While anyhow can be convenient for not having to think about creating new error types, it is not designed for use within libraries or to be exposed in public APIs.
This is a proposal to remove anyhow::Result from the prelude, and to progressively replace the use of anyhow for error handling throughout the VM libraries with thiserror. I've noticed there is already some use of thiserror which is great!
Motivation
The author of thiserror and anyhow distinguishes between the use-cases for the two crates briefly in the thiserror README:
Use thiserror if you care about designing your own dedicated error type(s) so that the caller receives exactly the information that you choose in the event of failure. This most often applies to library-like code. Use Anyhow if you don't care what error type your functions return, you just want it to be easy. This is common in application-like code.

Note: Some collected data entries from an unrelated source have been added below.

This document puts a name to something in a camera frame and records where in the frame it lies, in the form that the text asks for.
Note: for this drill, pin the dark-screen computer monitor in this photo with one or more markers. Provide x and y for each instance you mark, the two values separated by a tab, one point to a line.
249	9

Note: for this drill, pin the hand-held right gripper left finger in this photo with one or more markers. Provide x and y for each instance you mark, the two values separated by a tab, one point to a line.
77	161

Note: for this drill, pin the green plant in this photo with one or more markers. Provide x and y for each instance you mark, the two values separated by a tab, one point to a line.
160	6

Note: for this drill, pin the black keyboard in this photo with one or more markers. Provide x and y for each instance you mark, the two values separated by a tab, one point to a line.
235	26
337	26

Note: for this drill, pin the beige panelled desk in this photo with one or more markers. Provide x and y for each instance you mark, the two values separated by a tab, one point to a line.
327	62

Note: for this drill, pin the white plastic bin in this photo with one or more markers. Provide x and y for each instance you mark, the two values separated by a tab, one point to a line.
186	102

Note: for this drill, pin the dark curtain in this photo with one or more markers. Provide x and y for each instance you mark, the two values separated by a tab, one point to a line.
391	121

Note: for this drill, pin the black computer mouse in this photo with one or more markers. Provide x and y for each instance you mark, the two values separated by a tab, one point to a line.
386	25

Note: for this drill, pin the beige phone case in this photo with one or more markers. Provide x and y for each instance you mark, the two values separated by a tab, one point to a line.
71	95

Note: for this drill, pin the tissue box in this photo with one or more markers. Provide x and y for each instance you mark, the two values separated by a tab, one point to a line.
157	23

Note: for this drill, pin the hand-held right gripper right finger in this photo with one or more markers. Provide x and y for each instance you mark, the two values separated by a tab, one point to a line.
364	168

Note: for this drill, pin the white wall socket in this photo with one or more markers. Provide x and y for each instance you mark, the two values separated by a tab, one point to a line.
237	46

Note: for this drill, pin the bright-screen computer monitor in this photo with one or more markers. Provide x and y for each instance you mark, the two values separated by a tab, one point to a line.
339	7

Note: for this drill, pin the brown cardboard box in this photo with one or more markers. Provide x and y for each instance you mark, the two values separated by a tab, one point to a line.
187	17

Problems with anyhow in libraries:
- Loss of type information: Downstream code cannot match on specific error variants or exhaustively handle different failure modes. Accessing and handling underlying errors requires downcasting which can fail (e.g. can be a problem when refactoring).
- Poor API boundaries:
anyhow::Erroris essentiallyBox<dyn Error>- it's meant for applications that just propagate errors to users, not libraries that need to expose errors as part of their public API. - Documentation gaps: Error variants aren't visible in generated docs, leaving users guessing about the set of possible failure modes. Ideally, a user can read the error type returned within the
Resultand see all possible failure modes for the API their calling.
Benefits of thiserror in libraries:
- Concrete error enums that can be matched and handled exhaustively in a type-safe manner (i.e. no downcasting required).

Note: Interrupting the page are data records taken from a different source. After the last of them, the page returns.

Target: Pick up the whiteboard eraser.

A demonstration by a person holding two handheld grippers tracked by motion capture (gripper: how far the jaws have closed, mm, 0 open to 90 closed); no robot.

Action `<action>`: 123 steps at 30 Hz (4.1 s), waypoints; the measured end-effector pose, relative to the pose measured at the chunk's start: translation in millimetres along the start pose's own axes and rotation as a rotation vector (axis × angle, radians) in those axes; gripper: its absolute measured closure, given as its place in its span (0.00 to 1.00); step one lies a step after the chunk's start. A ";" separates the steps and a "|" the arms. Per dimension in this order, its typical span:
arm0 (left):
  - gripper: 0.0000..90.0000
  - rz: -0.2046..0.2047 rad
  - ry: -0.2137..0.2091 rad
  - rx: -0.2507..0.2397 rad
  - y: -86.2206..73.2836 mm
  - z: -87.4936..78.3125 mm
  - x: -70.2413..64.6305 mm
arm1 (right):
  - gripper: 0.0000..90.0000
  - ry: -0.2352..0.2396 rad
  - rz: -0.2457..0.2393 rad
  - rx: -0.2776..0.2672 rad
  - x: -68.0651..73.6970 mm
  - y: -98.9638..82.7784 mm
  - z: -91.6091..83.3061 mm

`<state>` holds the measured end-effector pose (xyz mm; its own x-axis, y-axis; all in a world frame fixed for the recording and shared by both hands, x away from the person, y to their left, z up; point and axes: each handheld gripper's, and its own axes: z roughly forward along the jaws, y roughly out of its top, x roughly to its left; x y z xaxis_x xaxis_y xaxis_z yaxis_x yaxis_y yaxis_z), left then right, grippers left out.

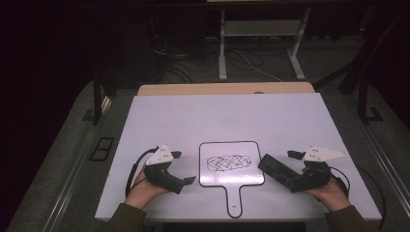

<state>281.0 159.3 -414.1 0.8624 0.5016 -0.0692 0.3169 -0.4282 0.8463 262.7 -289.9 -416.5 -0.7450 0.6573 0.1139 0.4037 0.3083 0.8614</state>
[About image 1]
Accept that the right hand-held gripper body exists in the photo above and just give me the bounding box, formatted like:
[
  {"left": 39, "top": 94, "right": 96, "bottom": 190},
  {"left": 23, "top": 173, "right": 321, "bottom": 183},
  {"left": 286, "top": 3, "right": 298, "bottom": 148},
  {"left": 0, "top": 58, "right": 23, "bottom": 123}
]
[{"left": 289, "top": 145, "right": 350, "bottom": 194}]

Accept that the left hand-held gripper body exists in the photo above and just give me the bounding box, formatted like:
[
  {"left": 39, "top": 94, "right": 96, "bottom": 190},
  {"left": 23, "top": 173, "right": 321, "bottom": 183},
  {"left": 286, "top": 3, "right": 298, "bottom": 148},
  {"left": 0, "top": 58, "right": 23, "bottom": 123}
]
[{"left": 143, "top": 143, "right": 186, "bottom": 195}]

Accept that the black whiteboard eraser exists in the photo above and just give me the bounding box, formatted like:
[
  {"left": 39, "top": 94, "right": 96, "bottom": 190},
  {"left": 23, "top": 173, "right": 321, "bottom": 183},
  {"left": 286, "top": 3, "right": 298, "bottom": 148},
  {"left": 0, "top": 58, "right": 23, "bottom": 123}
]
[{"left": 257, "top": 153, "right": 302, "bottom": 189}]

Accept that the small whiteboard with handle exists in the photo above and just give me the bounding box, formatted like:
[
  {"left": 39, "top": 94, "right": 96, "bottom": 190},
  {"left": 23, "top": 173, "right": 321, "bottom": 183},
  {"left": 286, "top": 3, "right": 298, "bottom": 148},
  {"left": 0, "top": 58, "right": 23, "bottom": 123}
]
[{"left": 198, "top": 140, "right": 266, "bottom": 219}]

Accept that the person's left hand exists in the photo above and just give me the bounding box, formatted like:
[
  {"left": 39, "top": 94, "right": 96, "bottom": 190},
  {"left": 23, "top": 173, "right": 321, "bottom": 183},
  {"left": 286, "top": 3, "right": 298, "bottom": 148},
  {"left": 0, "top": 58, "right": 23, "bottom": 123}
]
[{"left": 124, "top": 167, "right": 170, "bottom": 210}]

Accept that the person's right hand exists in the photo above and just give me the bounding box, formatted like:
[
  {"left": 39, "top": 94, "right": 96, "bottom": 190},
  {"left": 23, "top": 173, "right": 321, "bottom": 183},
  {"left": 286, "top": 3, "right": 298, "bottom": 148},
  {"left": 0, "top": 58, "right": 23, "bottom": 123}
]
[{"left": 302, "top": 166, "right": 352, "bottom": 213}]

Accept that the dark metal stand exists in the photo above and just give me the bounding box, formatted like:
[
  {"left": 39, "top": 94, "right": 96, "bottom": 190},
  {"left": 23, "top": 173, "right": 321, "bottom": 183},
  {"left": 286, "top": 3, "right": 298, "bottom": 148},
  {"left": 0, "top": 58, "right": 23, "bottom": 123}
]
[
  {"left": 81, "top": 69, "right": 113, "bottom": 127},
  {"left": 357, "top": 78, "right": 385, "bottom": 126}
]

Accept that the white metal stand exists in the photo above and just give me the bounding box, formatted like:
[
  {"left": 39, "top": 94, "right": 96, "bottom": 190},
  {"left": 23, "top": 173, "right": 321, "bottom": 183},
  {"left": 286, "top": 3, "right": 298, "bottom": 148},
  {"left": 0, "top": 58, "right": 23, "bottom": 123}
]
[{"left": 218, "top": 7, "right": 312, "bottom": 82}]

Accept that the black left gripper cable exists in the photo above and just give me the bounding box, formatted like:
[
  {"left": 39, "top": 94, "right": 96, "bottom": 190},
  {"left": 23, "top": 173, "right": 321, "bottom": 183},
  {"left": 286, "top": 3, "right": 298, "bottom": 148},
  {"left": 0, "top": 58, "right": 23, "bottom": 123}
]
[{"left": 124, "top": 145, "right": 160, "bottom": 198}]

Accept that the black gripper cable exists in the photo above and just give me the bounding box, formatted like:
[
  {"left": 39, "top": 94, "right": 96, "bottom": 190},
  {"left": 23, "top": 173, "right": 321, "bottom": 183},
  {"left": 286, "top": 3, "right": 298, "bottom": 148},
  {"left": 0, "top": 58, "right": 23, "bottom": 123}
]
[
  {"left": 329, "top": 165, "right": 352, "bottom": 198},
  {"left": 124, "top": 145, "right": 160, "bottom": 198}
]

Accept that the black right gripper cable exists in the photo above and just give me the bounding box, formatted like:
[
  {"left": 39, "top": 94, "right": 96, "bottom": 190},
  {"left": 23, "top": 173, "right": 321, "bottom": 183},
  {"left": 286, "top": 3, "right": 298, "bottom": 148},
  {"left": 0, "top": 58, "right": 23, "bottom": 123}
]
[{"left": 329, "top": 165, "right": 352, "bottom": 198}]

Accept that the black floor socket frame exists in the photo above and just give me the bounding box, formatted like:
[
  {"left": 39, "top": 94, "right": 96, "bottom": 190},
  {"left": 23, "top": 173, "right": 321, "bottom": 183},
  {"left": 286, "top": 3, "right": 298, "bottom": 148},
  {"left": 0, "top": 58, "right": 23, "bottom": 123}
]
[{"left": 89, "top": 136, "right": 116, "bottom": 162}]

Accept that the long black cable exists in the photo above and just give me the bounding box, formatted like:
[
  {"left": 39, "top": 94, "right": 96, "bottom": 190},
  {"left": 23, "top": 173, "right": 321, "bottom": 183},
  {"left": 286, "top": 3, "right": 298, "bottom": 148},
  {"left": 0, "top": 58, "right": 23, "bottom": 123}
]
[{"left": 353, "top": 163, "right": 388, "bottom": 230}]

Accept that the tangle of black floor cables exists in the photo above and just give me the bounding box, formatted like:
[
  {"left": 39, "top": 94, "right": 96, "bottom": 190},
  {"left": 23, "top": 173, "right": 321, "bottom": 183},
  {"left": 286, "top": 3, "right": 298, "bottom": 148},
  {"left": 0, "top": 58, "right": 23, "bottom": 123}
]
[{"left": 150, "top": 33, "right": 220, "bottom": 85}]

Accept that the white floor cable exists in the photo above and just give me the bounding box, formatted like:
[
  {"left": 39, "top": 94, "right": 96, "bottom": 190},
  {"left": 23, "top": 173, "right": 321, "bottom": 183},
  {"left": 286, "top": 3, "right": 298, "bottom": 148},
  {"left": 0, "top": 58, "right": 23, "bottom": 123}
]
[{"left": 231, "top": 47, "right": 285, "bottom": 83}]

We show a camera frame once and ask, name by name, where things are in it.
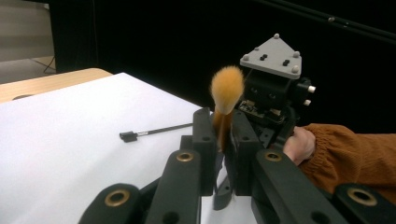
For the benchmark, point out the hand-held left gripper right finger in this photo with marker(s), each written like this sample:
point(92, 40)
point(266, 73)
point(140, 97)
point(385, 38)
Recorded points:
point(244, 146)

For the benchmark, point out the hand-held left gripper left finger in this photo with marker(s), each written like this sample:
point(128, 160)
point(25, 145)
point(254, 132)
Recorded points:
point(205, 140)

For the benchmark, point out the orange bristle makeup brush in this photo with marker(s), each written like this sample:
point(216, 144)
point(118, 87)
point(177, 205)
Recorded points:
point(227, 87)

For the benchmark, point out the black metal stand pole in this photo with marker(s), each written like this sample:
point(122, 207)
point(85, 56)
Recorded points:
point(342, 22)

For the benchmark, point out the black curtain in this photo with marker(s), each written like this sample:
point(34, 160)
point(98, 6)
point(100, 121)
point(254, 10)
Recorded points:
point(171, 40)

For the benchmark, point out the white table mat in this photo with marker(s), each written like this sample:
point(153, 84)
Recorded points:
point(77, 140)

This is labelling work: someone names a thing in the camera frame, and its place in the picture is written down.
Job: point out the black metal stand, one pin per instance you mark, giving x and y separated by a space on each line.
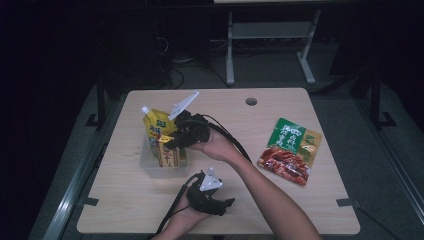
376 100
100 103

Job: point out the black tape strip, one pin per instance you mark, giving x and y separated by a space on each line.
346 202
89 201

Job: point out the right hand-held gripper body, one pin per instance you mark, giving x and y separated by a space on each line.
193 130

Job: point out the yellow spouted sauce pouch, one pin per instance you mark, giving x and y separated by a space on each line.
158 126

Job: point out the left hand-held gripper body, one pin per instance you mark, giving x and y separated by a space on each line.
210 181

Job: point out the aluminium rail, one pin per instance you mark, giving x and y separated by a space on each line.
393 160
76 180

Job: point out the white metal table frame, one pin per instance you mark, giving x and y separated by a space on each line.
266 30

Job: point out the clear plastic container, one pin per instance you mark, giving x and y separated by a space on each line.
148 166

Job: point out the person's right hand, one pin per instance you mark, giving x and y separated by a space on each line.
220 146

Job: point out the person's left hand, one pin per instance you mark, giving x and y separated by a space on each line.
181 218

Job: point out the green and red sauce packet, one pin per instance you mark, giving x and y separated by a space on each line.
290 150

- Library users can see the full set of possible failure modes just by looking at the error type.
- Proper error composition through transparent wrapping of underlying errors.
Having nice error types would be great for consumers of the snarkvm libs (like leo tooling) so that we can handle different error variants accordingly (e.g. handling a VM halt vs some deployment failure).
Implementation
This might look something like:
- [ ] Remove
anyhow::Resultfromsnarkvm_console_network_environment::preludeso that it no longer overrides theResulttype from the std prelude. - [ ] When introducing new errors, use
thiserrorto declare concrete types. - [ ] Temporarily provide a
Anyhowvariant in concrete error types where necessary as a temporarily workaround? - [ ] Open a tracking issue for replacing all
anyhowuse within libraries with dedicated error types/variants (could be a good issue for juniors or newcomers).

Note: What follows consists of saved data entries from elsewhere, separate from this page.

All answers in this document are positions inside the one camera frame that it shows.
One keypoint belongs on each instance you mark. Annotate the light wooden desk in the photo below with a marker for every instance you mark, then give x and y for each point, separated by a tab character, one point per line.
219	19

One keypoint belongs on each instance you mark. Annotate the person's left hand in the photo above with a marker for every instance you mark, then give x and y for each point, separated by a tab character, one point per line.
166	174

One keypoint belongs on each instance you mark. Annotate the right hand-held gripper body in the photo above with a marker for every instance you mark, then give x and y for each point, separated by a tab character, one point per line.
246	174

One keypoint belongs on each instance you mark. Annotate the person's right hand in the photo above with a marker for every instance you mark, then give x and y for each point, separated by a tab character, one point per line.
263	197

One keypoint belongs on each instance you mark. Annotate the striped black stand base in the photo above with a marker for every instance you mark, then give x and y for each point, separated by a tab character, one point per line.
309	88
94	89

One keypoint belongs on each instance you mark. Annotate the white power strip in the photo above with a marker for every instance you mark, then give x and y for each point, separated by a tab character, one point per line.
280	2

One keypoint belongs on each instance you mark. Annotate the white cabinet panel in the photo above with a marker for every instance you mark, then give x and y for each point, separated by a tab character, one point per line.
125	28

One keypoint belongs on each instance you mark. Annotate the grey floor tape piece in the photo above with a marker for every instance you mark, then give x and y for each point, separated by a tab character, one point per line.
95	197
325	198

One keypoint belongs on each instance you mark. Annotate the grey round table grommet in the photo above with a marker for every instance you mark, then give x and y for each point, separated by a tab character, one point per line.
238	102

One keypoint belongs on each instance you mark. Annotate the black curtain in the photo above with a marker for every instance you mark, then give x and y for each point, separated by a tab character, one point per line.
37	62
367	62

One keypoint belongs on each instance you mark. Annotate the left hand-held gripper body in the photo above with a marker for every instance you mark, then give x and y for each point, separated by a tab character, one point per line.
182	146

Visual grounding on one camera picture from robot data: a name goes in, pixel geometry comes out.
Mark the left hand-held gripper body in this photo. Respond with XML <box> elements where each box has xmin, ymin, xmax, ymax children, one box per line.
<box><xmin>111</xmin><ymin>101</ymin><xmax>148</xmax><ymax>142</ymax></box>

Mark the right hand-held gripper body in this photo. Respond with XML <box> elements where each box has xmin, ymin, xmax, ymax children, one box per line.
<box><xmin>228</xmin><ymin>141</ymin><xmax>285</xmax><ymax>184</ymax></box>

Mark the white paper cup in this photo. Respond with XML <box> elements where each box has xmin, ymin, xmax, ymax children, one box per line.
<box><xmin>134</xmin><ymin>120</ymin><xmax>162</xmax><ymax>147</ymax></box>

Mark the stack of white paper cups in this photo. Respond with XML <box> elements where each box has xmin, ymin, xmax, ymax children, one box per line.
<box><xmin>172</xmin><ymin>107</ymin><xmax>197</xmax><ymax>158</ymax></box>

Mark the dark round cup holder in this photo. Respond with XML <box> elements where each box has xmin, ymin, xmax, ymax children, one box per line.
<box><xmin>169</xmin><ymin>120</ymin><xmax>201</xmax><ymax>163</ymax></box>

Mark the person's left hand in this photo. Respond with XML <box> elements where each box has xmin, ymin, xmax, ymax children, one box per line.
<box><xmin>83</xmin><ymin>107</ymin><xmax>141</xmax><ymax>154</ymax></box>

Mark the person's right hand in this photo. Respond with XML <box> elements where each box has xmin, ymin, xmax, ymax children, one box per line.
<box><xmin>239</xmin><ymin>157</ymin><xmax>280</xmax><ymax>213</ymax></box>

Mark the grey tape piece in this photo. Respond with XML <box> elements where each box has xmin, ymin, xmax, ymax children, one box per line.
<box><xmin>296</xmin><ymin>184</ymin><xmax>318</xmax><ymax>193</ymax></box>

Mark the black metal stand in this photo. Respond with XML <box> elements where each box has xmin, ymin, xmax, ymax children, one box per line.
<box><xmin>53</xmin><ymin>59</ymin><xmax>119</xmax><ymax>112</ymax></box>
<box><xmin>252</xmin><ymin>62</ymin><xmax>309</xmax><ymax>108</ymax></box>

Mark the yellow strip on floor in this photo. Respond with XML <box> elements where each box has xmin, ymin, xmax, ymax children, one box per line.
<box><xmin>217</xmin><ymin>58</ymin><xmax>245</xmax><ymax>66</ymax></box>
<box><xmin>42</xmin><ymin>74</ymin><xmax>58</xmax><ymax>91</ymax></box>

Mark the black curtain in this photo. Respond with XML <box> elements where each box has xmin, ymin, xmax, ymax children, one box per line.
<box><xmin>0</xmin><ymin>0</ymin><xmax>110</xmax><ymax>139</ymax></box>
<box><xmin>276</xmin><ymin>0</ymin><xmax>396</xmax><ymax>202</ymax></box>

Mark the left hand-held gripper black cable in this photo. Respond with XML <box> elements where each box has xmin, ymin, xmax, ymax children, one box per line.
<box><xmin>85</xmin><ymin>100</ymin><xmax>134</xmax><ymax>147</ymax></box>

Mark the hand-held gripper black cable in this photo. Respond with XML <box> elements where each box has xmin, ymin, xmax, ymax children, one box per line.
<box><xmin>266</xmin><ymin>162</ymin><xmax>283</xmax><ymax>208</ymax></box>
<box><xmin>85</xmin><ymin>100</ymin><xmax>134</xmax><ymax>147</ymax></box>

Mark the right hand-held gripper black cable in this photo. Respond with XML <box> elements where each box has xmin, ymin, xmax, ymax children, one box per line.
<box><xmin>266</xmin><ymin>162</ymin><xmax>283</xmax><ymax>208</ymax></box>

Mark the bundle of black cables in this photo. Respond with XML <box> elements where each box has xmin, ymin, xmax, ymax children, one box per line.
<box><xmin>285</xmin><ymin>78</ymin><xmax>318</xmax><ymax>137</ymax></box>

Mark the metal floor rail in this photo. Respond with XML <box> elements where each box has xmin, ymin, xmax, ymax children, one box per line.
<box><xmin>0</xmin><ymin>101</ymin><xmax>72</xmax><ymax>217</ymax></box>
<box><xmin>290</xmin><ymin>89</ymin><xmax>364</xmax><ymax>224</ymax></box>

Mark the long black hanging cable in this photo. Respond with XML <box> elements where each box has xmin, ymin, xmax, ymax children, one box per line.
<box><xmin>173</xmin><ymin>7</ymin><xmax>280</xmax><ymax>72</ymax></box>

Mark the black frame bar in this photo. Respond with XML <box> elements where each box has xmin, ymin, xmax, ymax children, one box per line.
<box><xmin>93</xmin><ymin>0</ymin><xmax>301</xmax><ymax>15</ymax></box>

I have also been slowing doing this, for example, in #3050. For unrecoverable errors, I don't think it matters as much, though, as those will simply be logged or passed to the user.
There are some differing opinions in the Rust community if the use anyhow in libraries is always bad. Generally, I more subscribe to the idea that if you want your error to be machine-parsable, you should use thiserror (or another custom error), and anyhow is fine in other cases. Otherwise, you create a lot of enum variants for something that we will eventually just call to_string() on.
What I find a good approach is to gradually move error types over where it helps downstream projects. For example, #3050 introduced CheckBlockError with concrete errors for the ones that snarkOS may want to handle differently, but there is still a catch-all Other(anyhow::Error) because a lot of the underlying functions return that.
It is also problematic to change function signatures that are already used in other projects, so we have to think about how these two types of errors can co-exist.
Yeah that sounds totally reasonable, agreed! The only thing I'd push back on is:
Otherwise, you create a lot of enum variants for something that we will eventually just call
to_string()on.
As a library author, you can't always anticipate what your users will want to handle gracefully or not. Even just being able to see the full set of failure modes clearly in the generated docs for a library API can be useful for consumers of the library who care about what can go wrong (a type is much clearer than some doc comments that can fall out of date). This is why I think thiserror-by-default is great to have as a policy for libraries.
All that said, I can appreciate there is a balance to be had w.r.t. time spent on errors and the ease of use of anyhow. I think your approach of "gradually move error types over where it helps downstream projects" makes sense at this point, seeing as anyhow is already spread through most of the VM.
Good points. We should definitely aim to use thiserror for new API calls. I am also happy to review any changes you need to make to existing code.
Victor probably has a better intuition if changing existing function signatures will create pain downstream. Worst case, we could add a feature flag that forces the old behavior by converting custom errors into anyhow errors.
Two more thoughts that might be useful in relation to this issue:
- There are some places where we use
std::io::Error::other, e.g., during deserialization. These should really use a custom error type. - Certain parts of
snarkvmare part of the public API solely because they are used in differentsnarkvmcrates, but they may not necessarily be intended for use by external crates. It would help a lot to reduce the size of the public API, so we do not have to worry about breaking third-party crates as much.